Stored records:

- - - - - - -

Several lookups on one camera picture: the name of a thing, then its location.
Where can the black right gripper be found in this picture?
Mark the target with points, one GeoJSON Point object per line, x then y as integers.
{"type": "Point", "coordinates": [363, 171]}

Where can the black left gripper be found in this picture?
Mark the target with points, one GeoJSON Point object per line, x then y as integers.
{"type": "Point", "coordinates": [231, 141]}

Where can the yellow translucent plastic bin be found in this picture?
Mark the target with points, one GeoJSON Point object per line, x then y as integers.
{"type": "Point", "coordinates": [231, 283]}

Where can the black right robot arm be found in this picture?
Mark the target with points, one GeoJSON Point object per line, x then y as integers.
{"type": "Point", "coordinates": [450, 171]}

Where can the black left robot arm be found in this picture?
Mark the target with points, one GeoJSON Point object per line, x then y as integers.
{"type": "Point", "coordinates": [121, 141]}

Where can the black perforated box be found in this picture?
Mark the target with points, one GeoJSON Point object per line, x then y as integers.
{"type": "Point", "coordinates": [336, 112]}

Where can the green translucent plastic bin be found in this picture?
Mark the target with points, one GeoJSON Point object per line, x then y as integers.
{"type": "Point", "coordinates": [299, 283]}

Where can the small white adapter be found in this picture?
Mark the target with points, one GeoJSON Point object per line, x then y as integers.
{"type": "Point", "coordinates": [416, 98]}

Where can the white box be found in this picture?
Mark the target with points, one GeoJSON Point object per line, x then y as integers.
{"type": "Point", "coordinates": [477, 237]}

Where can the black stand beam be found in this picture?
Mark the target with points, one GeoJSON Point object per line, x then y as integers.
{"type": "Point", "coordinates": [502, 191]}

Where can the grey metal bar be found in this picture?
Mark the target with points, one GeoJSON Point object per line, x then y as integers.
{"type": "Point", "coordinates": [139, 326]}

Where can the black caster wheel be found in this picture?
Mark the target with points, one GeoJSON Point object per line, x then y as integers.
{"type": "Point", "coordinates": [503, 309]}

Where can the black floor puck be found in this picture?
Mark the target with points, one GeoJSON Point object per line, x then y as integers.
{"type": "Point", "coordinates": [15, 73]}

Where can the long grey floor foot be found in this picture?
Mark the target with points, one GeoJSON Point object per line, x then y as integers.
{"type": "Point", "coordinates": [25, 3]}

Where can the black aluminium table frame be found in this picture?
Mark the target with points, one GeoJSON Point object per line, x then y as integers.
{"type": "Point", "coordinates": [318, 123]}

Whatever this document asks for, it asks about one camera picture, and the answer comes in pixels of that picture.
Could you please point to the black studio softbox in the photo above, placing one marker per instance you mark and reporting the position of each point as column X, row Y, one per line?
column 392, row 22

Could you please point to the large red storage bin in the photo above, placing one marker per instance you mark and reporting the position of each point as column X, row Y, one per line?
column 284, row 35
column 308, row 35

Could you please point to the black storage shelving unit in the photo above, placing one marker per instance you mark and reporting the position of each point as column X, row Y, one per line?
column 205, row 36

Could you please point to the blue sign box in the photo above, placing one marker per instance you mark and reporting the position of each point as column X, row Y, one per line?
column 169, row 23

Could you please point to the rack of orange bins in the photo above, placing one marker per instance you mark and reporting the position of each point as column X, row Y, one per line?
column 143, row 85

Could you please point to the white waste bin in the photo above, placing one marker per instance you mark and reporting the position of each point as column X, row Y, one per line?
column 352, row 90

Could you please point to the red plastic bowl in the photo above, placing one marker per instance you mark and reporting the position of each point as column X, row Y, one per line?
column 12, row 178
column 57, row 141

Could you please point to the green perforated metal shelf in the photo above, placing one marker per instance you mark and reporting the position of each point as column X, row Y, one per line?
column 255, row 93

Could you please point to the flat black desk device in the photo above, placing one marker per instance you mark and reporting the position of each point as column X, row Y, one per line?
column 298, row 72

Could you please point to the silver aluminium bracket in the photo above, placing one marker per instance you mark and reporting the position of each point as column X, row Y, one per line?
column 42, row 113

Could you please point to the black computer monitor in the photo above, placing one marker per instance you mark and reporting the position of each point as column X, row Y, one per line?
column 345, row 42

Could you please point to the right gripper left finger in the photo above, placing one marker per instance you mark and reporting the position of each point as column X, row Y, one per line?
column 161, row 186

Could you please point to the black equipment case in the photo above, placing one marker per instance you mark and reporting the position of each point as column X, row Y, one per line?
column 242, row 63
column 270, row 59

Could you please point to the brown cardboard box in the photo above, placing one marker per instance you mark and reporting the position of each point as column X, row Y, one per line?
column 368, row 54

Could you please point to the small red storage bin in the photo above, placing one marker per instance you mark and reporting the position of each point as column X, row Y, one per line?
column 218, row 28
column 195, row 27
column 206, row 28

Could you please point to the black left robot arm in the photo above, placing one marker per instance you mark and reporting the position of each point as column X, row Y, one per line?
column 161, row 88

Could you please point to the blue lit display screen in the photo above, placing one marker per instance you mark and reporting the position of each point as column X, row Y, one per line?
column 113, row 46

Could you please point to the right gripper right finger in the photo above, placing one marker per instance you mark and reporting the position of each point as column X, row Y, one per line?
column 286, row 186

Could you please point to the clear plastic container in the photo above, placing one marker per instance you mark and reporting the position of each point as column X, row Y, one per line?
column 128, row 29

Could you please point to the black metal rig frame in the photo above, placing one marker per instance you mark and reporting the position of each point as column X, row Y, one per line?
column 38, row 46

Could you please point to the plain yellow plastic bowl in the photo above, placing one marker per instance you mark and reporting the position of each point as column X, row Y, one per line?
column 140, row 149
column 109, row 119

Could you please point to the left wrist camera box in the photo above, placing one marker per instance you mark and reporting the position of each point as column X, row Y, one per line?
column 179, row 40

- - - - - - -

For the string "floor", go through the entries above and copy each line where it occurs.

Where can the black floor puck be found in this picture?
Where can the long grey floor foot be found in this picture?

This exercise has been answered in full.